PrivaTree: An algorithm for training differentially-private decision trees

Primary LanguagePython

PrivaTree: An algorithm for training differentially-private decision trees

This library contains the implementation of PrivaTree and several other methods for training differentially-private decision trees for binary classification. These models protect the model from leaking information about training data in exchange for a potential drop in utility. This privacy-utility trade-off is decided by a parameter $\epsilon > 0$, where $\epsilon = \infty$ achieves no privacy but high utility, and lower numbers achieve more privacy. PrivaTree consistently outperforms other methods as it uses the privacy budget set by $\epsilon$ more efficiently than other works, and finds a balance between making accurate splits and generating accurate leaf labels.

PrivaTree was developed and implemented by Daniël Vos with the help of Jelle Vos, Tianyu Li, Zekeriya Erkin, and Sicco Verwer. The accompanying paper can be found on arxiv.

Installing

To install the required dependencies run (preferably in a virtual environment):

pip install -r requirements.txt

PrivaTree requires a python version >= 3.7.

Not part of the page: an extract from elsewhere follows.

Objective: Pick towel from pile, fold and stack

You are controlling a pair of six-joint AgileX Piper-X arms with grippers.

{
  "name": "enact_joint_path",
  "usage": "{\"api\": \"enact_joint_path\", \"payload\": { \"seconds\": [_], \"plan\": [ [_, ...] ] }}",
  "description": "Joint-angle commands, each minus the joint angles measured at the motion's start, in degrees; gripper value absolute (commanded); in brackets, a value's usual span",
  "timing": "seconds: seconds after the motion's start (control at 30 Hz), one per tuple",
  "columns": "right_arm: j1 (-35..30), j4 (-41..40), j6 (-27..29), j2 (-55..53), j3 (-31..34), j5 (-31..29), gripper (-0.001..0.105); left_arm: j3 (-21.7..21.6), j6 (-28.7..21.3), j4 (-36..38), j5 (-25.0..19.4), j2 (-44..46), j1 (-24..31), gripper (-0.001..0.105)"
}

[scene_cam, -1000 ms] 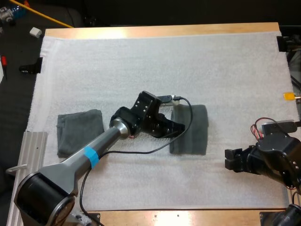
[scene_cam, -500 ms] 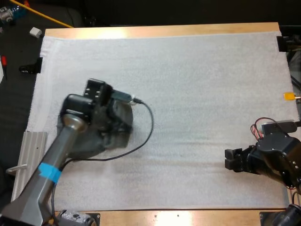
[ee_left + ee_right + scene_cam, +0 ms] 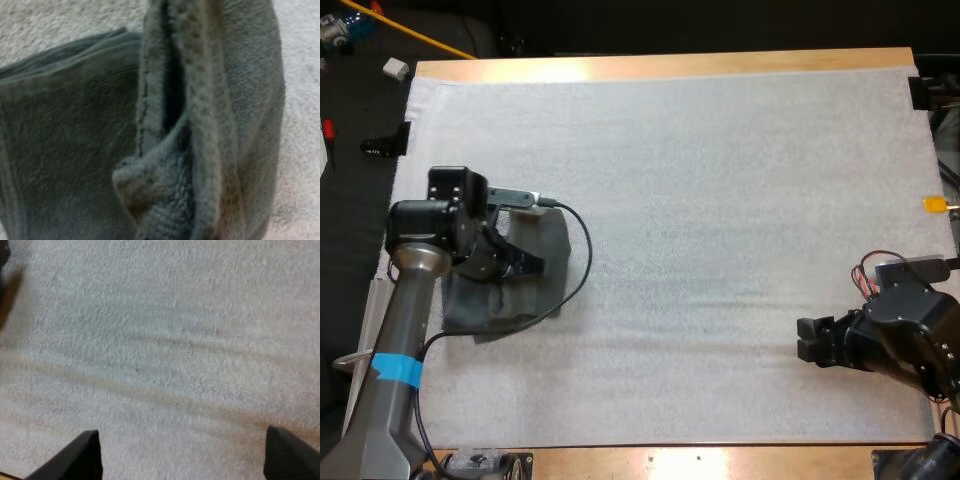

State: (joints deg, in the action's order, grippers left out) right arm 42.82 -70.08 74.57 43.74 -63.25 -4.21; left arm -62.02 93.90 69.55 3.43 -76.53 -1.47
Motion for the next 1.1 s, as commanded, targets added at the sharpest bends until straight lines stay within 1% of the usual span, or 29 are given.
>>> {"api": "enact_joint_path", "payload": {
  "seconds": [0.0, 0.3, 0.37, 0.43, 0.63, 0.67, 0.7, 0.77, 0.87, 0.93, 0.97, 1.07],
  "plan": [
    [-0.16, -0.58, 0.03, -0.31, 0.0, 0.02, 0.065, 0.59, -0.61, 0.87, 0.48, 0.63, 2.78, 0.0],
    [-0.09, -0.76, -0.15, -0.33, 0.0, 0.01, 0.065, 2.44, -0.94, 0.22, -0.21, 0.45, 7.72, 0.0],
    [-0.1, -0.95, -0.12, -0.43, -0.03, 0.02, 0.065, 2.65, -0.9, -0.05, -0.37, 0.58, 8.5, 0.0],
    [-0.02, -0.3, 0.06, 0.02, -0.07, 0.09, 0.065, 2.29, -1.3, 0.26, -0.33, 0.16, 8.01, 0.001],
    [0.02, -0.14, 0.17, -0.14, -0.15, 0.72, 0.065, 2.26, -2.03, 0.28, -4.36, 0.01, 8.26, 0.001],
    [0.08, -0.06, 0.13, -0.17, -0.2, 0.89, 0.065, 2.28, -2.13, 0.19, -5.06, 0.03, 8.34, 0.004],
    [0.08, -0.1, 0.11, -0.19, -0.15, 1.17, 0.065, 2.29, -2.25, 0.25, -5.62, 0.06, 8.34, 0.009],
    [0.14, -0.21, 0.1, -0.09, -0.15, 1.62, 0.065, 2.35, -2.3, 0.19, -6.62, -0.11, 8.38, 0.023],
    [0.08, 0.08, 0.17, -0.16, -0.1, 2.91, 0.065, 2.31, -2.31, 0.16, -8.02, -0.22, 8.4, 0.048],
    [0.12, 0.19, 0.13, -0.12, -0.03, 3.73, 0.065, 2.31, -2.36, 0.17, -9.96, -0.42, 8.46, 0.06],
    [0.07, 0.26, 0.11, -0.06, -0.11, 4.12, 0.065, 2.33, -2.27, 0.22, -11.34, -0.5, 8.54, 0.062],
    [0.13, 0.98, 0.11, -0.07, -0.05, 5.26, 0.065, 2.28, -1.97, 0.21, -14.49, -0.44, 8.74, 0.059]
  ]
}}
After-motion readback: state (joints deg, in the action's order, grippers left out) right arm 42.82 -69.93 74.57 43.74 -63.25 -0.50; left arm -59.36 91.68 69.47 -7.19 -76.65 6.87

Experiment code can be found in the base directory of the repository.

Performance

comparison_other_work_adult

In the figure above, PrivaTree can be seen to outperform other works on the UCI adult dataset, averaged over 50 iterations. 'Decision tree' refers to a non-private decision tree. Diffprivlib refers to IBM's differential privacy library. The other works are also implemented in this repository.

API

The API mostly reflects that of scikit learn, but we note that this library is still under development.

The main implementation can be found under privatree/privatree.py.